Dataset excerpt ▸

____________

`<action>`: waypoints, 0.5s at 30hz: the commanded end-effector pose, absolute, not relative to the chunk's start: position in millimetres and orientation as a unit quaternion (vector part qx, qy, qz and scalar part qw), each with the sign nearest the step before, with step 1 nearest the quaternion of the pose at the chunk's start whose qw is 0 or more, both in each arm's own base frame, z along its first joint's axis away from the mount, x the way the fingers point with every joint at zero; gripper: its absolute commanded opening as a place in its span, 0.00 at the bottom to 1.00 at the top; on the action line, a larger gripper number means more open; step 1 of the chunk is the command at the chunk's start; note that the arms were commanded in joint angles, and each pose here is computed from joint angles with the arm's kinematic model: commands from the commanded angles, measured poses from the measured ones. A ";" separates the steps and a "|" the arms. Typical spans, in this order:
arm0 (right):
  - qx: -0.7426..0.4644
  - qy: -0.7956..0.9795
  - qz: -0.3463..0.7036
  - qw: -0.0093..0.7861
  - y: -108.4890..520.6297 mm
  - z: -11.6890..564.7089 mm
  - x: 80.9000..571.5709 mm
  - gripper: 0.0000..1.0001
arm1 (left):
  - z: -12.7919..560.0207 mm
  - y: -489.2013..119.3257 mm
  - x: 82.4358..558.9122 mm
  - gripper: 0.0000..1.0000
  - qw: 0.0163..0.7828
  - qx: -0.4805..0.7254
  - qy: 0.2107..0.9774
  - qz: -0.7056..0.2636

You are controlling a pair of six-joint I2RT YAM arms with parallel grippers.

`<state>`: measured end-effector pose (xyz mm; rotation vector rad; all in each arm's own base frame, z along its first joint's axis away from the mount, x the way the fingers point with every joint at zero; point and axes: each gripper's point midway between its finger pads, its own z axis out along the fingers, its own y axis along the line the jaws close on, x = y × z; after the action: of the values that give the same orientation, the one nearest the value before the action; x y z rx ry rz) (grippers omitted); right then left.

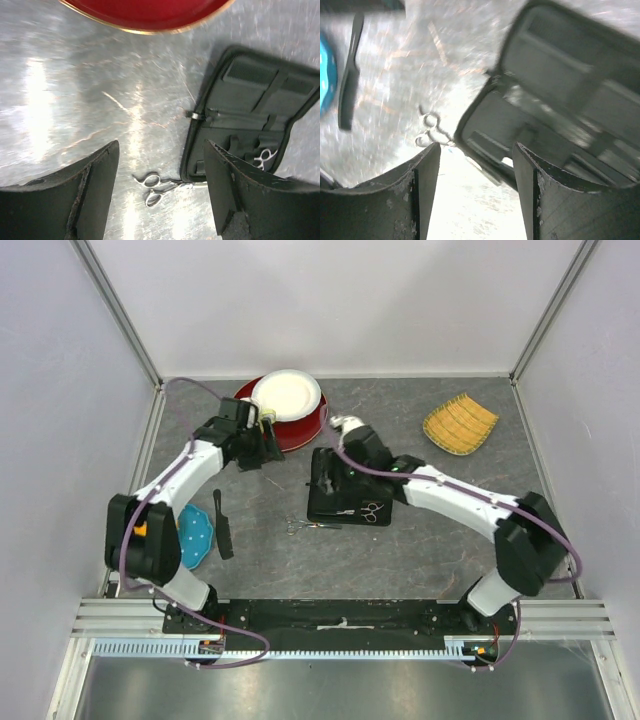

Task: Sort the hair-cutting tools

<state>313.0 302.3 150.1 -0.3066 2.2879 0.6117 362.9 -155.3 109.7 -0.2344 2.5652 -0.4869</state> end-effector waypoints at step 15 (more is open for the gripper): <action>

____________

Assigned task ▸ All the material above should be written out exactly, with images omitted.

Task output ▸
`<action>`: waypoints, 0.5s at 30hz: the commanded end-effector pose, absolute, not relative to the chunk's start: position in millimetres and orientation as a unit quaternion (vector part qx, qy, qz and scalar part qw), each with the sign nearest the step before, with step 1 nearest the quaternion of the pose at the chunk's start whose qw is 0 or more, both in each arm's own base frame, z along its first joint's axis away from the mount, x the way the fingers point with every joint at zero; gripper: its absolute commanded opening as a place in its span, 0.00 at the bottom to 1.00 at the top; on the action line, a larger gripper number means more open; step 1 of the chunk is the command at the chunk's start; note that the arms were commanded in joint angles, and each pose here is computed from joint angles with the arm's kinematic model: commands from the commanded angles, measured poses from the measured ones. A ";" separates the steps and a "|" the arms. Typical spans, in this order:
arm0 (right):
  - qx: -0.7426..0.4644
  - qy: -0.7956..0.9795
  - qz: -0.3463..0.7036
  - qw: -0.0093..0.7861
  - y: -108.4890..520.6297 mm
  - z: -11.6890..564.7089 mm
  - x: 80.9000..571.5709 mm
  - gripper: 0.0000..1.0001
arm1 (left):
  - z: -12.7919..560.0207 mm
  - y: -489.2013..119.3257 mm
  - x: 82.4358..558.9122 mm
  - gripper: 0.0000..1.0000
  - qw: 0.0163..0.7828
  - qx: -0.4805..0.7254
  - qy: 0.2107..0.9774
  - qz: -0.7056..0.2636

You are controlling a pair of six-joint I2RT YAM arms with parallel grippers.

`<state>`: measured end-effector pose (xyz mm; rotation vector rad; all in each arm's own base frame, z along its first joint's axis away from the mount, x the way the fingers point with every joint at zero; point and axes: each gripper's point midway between its finger pads, its own z axis out along the fingers, its own y axis along the line the jaws close on, x = y × z; after the action: of the values that give the same orientation, the one nearest the value before the action; x y z rx ry rz) (grippers omitted); right then left.


Task: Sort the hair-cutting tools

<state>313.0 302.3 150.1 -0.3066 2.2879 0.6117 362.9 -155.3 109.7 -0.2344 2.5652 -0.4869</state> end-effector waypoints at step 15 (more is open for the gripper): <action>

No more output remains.